Task instructions. Reproduce word for word the lines between those holding "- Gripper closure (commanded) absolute" and "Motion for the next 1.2", inclusive, and nothing else from the data below.

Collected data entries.
◇ ◇ ◇ ◇ ◇
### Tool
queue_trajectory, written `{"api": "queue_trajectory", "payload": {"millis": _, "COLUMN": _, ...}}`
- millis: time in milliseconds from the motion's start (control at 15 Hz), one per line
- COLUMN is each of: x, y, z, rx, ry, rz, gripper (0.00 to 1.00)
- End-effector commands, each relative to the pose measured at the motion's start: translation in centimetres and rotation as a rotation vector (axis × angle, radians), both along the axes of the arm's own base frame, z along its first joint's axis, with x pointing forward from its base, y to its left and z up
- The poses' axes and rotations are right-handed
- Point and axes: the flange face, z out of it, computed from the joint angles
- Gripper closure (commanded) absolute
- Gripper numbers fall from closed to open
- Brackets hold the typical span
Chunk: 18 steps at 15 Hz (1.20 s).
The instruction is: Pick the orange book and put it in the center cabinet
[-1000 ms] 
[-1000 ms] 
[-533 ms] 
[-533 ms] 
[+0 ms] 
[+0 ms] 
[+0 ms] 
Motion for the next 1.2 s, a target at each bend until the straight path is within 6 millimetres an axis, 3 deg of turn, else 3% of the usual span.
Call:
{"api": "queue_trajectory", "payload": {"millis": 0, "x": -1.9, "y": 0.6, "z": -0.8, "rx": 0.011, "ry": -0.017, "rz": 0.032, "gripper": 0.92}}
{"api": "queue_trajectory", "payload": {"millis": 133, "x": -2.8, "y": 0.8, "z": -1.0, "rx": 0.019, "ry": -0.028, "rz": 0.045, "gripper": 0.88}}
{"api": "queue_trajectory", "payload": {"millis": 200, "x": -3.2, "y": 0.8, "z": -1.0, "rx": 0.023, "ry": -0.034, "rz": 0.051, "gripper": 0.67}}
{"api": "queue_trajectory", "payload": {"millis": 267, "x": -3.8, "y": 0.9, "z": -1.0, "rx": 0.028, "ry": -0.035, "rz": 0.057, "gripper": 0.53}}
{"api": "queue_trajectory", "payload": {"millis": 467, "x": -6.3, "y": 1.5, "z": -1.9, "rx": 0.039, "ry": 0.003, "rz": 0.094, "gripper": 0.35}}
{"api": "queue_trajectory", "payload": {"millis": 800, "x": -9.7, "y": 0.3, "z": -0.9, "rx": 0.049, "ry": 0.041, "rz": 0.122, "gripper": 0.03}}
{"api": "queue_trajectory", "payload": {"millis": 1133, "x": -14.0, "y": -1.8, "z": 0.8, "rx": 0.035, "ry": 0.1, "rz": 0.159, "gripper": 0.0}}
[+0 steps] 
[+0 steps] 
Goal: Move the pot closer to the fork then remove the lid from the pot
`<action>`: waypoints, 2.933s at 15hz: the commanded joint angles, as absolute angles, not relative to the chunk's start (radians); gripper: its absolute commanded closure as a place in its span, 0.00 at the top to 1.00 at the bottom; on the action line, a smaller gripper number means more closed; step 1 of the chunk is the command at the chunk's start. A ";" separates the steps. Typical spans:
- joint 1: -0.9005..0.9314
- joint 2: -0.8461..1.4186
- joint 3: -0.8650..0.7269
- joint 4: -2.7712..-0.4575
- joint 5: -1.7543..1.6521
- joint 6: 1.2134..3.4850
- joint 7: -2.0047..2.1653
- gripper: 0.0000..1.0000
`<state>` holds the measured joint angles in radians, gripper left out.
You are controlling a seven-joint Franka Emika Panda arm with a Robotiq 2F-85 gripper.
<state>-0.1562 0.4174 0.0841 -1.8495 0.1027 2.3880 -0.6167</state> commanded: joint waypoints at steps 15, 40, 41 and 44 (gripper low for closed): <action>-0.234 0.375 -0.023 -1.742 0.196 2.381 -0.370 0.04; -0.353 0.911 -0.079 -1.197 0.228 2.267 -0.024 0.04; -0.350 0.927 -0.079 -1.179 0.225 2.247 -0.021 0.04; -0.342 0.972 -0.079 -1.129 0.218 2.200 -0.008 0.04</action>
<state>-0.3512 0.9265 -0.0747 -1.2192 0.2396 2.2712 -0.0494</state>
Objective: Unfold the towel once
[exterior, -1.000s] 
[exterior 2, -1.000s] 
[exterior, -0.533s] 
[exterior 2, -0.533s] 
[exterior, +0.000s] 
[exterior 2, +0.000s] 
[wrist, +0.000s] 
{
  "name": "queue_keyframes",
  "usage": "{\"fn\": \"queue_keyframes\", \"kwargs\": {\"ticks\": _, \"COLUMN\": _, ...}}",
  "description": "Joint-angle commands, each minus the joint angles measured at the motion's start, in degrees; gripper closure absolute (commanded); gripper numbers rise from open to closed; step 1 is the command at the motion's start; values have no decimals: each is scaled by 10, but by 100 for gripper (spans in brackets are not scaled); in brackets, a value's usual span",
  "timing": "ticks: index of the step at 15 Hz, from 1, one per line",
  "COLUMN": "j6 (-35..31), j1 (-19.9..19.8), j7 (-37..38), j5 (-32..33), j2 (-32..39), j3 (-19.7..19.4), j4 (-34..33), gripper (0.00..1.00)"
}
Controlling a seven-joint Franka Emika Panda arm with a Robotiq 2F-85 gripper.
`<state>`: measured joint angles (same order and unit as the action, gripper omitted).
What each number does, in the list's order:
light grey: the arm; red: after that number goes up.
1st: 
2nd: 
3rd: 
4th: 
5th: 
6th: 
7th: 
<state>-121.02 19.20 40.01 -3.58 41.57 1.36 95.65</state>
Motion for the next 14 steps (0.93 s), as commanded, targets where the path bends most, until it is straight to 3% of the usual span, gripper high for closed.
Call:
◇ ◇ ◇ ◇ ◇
Result of this task.
- Gripper closure (commanded) absolute
- Gripper numbers fall from closed to open
- Brackets hold the typical span
Chunk: 18 steps at 15 Hz (1.20 s).
The instruction is: Pick the orange book and put it in the center cabinet
[-1000 ms] 
[-1000 ms] 
[-533 ms] 
[-533 ms] 
[+0 ms] 
[+0 ms] 
[+0 ms] 
Motion for the next 1.2 s, a target at each bend until the straight path is within 6 millimetres an axis, 3 deg of turn, else 3% of the usual span.

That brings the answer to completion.